I'm not sure what the point you're getting at is, either. The meat of my original comment was that anyone making ****ty html5 games for a living is probably not "living the dream," but working a job that only superficially resembles their dream. I think we're in agreement - because you can't make the kinds of games you want to professionally (apparently), you're working in a different field entirely, right?
My point is that even when someone is working their "dream job", there will be undesirable additions and other substantial differences in the reality that aren't present in the dream.
I now work mostly in web development because my first work placement in university ended up in web development. There weren't many postings in game development to start with (1 game position for at least every 10 non-game positions), and I didn't get the gigs I applied for. As much as I wanted to keep the game development path still open, the web development side had the first move and kept snowballing much faster than I expected, and the income isn't that bad. I've been in enough business education classes to not choose love over bread. And so game development became my hobby instead.
For the record, I know that most people don't end up with their dream jobs. I think I've made it pretty clear in this thread that I don't think many people have what it takes to make money making amazing games. Those people do exist, though, even though your attitude seems to imply that they don't. Not all of us are doomed to choosing between feverishly pumping out garbage to stay afloat and abandoning the field entirely. There are a number of studios and individuals releasing incredible games to critical, commercial, and assumably personal success. I think Toby Fox probably has enough money to hire an accountant and take his time on his next game.
My attitude doesn't suggest that people who make a living out of games don't exist. My attitude suggests that these people get to be that way because they are willing to accept and adapt to the yawning differences between their original dream and their professional reality.
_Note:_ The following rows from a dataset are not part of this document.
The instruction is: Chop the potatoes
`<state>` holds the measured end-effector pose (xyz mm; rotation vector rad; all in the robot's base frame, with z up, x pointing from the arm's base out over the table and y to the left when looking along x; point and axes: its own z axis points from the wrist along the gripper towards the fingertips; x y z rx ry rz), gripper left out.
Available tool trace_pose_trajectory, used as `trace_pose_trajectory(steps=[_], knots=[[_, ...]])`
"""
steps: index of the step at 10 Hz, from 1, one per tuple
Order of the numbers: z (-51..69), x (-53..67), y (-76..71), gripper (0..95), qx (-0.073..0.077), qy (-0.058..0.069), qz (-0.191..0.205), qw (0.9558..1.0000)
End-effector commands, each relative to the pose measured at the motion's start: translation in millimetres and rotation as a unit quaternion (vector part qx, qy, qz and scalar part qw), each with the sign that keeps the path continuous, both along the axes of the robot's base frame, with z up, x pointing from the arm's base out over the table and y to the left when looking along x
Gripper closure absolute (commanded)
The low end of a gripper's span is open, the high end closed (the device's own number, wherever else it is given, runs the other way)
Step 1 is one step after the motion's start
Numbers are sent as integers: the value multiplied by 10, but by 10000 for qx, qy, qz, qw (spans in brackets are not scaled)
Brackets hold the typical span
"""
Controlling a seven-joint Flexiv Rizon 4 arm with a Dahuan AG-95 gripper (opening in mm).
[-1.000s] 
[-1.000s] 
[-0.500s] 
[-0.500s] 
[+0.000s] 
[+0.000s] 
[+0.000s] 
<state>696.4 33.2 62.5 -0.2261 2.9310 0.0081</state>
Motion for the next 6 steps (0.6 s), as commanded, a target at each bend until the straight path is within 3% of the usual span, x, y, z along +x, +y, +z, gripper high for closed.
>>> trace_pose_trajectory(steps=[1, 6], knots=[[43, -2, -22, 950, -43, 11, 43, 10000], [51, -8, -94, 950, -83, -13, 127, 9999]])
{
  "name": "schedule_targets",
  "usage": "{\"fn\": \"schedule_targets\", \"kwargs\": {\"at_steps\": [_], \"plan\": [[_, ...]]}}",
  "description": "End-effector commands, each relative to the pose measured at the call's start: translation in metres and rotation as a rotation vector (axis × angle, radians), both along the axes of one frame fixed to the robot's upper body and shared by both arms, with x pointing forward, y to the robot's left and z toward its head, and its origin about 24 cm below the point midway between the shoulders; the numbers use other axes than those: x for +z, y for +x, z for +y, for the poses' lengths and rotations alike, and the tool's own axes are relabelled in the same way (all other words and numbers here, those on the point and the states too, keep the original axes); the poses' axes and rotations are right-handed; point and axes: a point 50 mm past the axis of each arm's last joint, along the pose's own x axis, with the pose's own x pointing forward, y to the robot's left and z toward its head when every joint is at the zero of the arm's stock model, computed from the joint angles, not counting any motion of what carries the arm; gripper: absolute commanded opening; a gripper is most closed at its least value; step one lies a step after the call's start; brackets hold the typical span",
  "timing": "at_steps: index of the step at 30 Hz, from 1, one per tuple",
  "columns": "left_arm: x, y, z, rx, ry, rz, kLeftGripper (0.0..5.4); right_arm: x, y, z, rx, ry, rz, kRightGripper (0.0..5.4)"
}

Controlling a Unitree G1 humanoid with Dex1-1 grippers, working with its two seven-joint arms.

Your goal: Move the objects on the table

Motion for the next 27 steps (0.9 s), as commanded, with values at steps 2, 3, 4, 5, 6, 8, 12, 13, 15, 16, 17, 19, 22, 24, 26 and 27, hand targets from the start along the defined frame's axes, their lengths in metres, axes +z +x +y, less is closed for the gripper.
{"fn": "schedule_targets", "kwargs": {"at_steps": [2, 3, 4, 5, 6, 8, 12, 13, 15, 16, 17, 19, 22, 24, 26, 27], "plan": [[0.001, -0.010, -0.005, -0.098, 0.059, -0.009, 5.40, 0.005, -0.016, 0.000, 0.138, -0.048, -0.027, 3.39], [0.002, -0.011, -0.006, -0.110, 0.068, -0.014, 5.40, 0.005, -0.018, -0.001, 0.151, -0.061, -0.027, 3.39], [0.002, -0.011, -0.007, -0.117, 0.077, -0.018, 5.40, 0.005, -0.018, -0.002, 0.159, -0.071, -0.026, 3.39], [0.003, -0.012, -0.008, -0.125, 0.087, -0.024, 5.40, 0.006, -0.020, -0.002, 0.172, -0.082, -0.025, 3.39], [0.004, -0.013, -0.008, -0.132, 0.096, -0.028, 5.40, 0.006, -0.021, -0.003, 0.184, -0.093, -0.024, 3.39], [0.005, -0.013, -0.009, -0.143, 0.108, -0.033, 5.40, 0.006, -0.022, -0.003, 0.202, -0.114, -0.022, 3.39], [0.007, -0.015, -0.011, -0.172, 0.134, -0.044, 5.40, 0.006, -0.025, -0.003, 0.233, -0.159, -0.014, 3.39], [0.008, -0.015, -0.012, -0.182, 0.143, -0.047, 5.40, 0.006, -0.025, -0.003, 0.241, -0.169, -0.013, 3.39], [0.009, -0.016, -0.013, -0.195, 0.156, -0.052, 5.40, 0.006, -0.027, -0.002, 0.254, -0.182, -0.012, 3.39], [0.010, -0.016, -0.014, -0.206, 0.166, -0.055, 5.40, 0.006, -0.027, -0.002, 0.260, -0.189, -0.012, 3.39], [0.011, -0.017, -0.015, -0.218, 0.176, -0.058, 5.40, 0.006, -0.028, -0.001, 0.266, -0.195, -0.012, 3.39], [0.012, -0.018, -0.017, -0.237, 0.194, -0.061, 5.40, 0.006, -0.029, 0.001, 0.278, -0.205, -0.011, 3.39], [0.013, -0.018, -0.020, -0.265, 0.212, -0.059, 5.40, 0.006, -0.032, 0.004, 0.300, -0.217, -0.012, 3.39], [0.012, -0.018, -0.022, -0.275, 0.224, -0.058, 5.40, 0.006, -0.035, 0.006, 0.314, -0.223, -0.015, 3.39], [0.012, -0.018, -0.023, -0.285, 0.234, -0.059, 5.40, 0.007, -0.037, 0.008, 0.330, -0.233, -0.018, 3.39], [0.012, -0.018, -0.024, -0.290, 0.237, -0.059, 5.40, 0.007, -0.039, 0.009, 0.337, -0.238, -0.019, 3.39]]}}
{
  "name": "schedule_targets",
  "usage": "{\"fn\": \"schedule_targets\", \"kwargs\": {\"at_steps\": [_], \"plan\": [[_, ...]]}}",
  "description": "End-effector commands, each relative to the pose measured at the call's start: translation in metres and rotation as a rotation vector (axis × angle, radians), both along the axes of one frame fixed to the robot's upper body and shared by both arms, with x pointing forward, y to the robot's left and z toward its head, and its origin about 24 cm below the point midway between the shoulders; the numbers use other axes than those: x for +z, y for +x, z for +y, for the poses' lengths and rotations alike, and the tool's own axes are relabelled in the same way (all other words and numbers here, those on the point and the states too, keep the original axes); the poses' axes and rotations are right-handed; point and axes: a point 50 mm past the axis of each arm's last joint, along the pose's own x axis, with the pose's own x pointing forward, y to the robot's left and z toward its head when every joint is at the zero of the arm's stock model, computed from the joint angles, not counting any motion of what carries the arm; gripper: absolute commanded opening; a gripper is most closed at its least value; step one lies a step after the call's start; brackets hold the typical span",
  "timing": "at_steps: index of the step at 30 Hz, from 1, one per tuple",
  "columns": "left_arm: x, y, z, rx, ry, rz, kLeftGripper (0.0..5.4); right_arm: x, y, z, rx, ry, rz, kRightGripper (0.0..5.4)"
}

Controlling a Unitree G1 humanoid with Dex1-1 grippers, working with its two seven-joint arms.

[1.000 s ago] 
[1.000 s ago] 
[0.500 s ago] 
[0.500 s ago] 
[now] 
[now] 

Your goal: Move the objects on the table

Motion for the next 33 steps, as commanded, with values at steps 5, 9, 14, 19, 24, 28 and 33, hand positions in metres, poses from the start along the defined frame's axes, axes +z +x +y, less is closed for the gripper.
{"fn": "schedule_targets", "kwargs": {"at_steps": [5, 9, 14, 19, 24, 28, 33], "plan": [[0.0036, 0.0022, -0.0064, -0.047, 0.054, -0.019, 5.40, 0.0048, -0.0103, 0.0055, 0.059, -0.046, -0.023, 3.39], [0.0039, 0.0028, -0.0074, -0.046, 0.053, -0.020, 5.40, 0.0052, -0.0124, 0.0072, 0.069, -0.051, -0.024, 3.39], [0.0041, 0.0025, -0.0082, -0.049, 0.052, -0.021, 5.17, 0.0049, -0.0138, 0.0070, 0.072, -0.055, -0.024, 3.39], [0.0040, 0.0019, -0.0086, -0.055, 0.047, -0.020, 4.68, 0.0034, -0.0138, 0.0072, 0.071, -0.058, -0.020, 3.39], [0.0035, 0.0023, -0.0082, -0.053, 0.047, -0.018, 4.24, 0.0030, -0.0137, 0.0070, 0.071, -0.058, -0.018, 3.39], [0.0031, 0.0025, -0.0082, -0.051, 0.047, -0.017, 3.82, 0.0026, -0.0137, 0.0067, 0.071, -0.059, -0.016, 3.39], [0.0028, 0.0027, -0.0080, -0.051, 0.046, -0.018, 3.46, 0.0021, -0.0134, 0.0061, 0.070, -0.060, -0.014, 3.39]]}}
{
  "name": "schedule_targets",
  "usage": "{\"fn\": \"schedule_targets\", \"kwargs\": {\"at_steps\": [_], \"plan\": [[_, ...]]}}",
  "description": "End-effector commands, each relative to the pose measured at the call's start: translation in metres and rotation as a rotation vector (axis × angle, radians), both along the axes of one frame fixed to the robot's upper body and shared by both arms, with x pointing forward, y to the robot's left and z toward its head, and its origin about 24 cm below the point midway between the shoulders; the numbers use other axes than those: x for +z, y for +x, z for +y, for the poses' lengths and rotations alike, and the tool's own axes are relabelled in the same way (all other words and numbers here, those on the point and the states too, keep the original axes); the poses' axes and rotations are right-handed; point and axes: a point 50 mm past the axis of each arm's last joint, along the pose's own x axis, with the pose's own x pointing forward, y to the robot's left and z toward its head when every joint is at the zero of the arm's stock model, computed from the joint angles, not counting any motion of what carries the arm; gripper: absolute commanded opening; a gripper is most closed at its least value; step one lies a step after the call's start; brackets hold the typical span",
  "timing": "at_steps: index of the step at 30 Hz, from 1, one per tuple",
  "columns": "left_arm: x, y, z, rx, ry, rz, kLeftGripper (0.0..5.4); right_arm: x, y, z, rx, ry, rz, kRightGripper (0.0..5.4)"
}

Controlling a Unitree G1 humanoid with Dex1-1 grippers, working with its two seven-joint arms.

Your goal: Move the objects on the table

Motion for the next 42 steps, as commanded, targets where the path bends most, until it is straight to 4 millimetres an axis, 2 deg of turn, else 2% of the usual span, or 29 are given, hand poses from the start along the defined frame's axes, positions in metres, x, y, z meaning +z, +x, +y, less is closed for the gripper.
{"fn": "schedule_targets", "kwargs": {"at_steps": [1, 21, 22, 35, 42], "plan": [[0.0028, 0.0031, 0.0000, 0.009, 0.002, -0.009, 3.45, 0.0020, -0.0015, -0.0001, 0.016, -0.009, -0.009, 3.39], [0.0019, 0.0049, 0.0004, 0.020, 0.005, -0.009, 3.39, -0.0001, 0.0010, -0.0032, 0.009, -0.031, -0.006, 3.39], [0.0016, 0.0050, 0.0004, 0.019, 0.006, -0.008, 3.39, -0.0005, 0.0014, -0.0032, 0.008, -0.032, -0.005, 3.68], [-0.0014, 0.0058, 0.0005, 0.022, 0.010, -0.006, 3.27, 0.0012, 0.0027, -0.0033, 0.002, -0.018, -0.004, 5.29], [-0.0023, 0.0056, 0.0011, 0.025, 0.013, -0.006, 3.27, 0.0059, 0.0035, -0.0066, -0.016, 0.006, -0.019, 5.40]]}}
Read any autobiography or article by a game developer about their professional lives, and they're invariably filled with anecdotes of compromise or uncomfortable change. Things like loss of personal time, loss of creative freedom, ethical and moral conflicts, migration to management-level roles. Things that have no place in a dream but sit comfortably in reality.
Of course there is no shortage of people like me who settled on a non-game career and benched the dream as a hobby. Indeed most of my life is unlike my original dream. But on the contrary, my spare time gets to be closer to my original dream than ever before. When my usual uniform comes off, I get to be a kid again. I get to do it the way I wanted. I get to do it the way I used to, just with more experience in CS. None of that is an option for a professional. Not ending up in my original dream job ended up being the best thing that happened to me.
It's safe to say that the usual popular vision of life as a game developer probably doesn't involve red tape with publishers and app stores, payment processors and API partners going cuckoo, or eventually delegating away actual development to contractors to focus on a management role. But all of that is reality for a professional. If you turn professional without adjusting your dream to accommodate these strains, it's untenable.
This is what I mean by when people are living the dream, it seldom pans out to what the dream originally was. Even for those who do stay professional in the same field and manage to make it work, the reality is often a heavily altered, barely recognizable version of their original vision.